Their voices blur together in my brain, and I can’t tell where one begins and the other ends. It would be great if it was because I was falling asleep, but I doubt that’s where this is going. I haven’t slept in at least a day—the sun set not long after I stumbled back inside, and it’s going down again right now.
Has it been one day?
Or two?
The mixture of their voices washes over me like waves crashing over the sand, draining and disappearing as fast as it shows up. They’re bickering now, but it doesn’t upset me. Maybe their fighting will keep them alive and kicking. Maybe that’s the key to their survival.
No! I’m the key.
I struggle to swim upward, from oblivion back to clarity. It feels important somehow, like if I let go I’ll just be. . .gone. I push, but the harder I push, the more it hurts. I want to dive back down, but I can’t. I have to keep pushing.

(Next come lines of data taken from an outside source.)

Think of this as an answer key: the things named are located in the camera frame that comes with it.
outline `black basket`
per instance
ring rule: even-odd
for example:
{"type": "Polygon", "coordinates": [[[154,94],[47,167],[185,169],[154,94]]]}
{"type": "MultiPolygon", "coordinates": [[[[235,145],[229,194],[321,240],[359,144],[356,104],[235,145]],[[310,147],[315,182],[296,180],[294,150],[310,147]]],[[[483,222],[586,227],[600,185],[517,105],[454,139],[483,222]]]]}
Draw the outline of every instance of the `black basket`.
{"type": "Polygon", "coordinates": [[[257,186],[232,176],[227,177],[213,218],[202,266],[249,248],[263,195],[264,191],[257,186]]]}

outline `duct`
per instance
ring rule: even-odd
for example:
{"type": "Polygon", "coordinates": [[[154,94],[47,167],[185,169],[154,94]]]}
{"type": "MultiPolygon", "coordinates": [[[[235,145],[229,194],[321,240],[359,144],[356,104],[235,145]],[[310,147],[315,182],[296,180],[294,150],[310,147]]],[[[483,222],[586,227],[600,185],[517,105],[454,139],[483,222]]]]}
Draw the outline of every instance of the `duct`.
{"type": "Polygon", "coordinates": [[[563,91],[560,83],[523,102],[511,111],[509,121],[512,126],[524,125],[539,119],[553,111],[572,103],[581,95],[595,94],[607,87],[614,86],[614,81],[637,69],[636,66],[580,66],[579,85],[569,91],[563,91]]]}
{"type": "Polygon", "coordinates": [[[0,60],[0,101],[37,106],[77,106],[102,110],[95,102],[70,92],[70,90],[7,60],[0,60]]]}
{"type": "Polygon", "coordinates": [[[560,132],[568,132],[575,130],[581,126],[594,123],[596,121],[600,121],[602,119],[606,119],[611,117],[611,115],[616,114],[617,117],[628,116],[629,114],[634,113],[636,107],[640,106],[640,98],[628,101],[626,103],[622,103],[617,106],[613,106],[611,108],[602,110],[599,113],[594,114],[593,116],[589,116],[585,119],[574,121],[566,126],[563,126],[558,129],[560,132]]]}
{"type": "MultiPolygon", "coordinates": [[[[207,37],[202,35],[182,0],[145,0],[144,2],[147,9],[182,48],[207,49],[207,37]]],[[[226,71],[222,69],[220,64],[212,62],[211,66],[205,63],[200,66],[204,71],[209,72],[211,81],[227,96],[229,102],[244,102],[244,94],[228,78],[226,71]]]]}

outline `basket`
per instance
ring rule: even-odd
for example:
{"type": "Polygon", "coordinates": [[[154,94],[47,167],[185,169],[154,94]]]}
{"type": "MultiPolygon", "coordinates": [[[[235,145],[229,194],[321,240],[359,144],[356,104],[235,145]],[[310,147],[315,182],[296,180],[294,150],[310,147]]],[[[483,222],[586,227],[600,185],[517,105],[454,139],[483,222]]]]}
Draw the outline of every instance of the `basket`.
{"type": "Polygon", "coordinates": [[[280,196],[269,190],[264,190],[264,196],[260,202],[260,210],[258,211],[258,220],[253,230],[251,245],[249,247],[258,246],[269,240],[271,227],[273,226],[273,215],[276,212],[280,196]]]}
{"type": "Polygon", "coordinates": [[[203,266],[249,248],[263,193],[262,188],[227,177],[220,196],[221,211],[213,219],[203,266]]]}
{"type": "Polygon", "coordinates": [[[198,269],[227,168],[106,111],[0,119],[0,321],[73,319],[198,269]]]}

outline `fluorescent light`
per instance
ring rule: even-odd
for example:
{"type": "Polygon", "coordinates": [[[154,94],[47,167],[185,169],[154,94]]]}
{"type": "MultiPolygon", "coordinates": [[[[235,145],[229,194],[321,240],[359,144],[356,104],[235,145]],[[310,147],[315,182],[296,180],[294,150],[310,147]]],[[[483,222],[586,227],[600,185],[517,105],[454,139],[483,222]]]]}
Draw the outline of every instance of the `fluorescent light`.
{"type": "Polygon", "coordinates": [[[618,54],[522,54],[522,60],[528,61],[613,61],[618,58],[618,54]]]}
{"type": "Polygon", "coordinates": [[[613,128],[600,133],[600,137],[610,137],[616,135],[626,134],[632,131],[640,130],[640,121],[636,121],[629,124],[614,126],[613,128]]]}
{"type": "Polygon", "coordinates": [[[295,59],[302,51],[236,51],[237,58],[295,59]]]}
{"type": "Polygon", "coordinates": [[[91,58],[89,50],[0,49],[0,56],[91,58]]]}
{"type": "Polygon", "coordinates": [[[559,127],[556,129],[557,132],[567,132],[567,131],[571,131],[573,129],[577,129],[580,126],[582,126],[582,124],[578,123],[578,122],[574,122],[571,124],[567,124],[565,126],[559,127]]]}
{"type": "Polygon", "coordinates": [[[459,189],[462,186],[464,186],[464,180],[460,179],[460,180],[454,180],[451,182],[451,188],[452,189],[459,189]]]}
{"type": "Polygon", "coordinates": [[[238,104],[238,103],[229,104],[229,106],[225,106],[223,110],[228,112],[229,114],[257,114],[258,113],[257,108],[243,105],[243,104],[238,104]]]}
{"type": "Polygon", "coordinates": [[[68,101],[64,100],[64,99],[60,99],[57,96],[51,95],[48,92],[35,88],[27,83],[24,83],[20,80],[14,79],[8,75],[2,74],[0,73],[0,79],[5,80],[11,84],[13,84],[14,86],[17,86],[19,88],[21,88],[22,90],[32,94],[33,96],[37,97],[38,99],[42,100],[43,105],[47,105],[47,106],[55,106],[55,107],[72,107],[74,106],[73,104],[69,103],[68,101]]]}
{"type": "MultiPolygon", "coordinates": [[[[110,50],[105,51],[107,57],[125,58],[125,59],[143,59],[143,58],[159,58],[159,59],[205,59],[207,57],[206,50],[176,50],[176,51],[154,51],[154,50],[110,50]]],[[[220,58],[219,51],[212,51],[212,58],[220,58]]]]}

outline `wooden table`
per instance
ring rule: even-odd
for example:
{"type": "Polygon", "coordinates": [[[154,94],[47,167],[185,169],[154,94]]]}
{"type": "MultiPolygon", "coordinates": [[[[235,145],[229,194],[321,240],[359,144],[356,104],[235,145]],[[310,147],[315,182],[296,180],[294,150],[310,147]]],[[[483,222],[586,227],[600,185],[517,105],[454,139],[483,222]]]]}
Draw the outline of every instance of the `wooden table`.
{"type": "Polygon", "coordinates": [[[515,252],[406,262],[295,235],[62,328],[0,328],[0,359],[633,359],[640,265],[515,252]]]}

But the pain is like a wave. It rolls over me, burning, searing, and shredding. I want to disappear, because then it will all stop. I’m pushing against it now for no reason that I can recall. The more I push, the more the pain grows, and I want to quit. I’m about to let go again when I hear a voice I know.
It’s Sammy, and he’s crying. “Liz is dying.”
“No, she’s not,” Jade says.
“Yes, she is.” Sammy hits my body then, striking my thigh as hard as he can with his tiny fist.
I don’t even so much as twitch. I’m barely conscious of the fact that he did it. And I realize that he’s right.
This disconnected feeling?
It’s because I’m dying.
That dragon didn’t kill me—the red demon saved me before he could. But it was too late. He’d already pumped me full of whatever toxin earth dragons have on their claws, and it’s ending me slowly, like a lobster being boiled alive. At least my siblings got to see me and tell me goodbye. At least my body wasn’t mangled or eaten.
But I can’t have them lose me like this, with no closure. Not after having their mother snatched at a party. I try to move my lips, willing my tongue to work. I need to tell them that I love them. I need to tell them to be strong. I need to tell them to try to escape, to move away from the water. To hide from all sounds.
Something fluffy’s licking my face with a tiny tongue.
“I think she may already be dead,” Jade whispers, her eyes wide like saucers, her skin pale. “I can’t hear her breathing.”
Why would I breathe? It’s not necessary now, and it’s so, so hard. Every breath feels like a fight.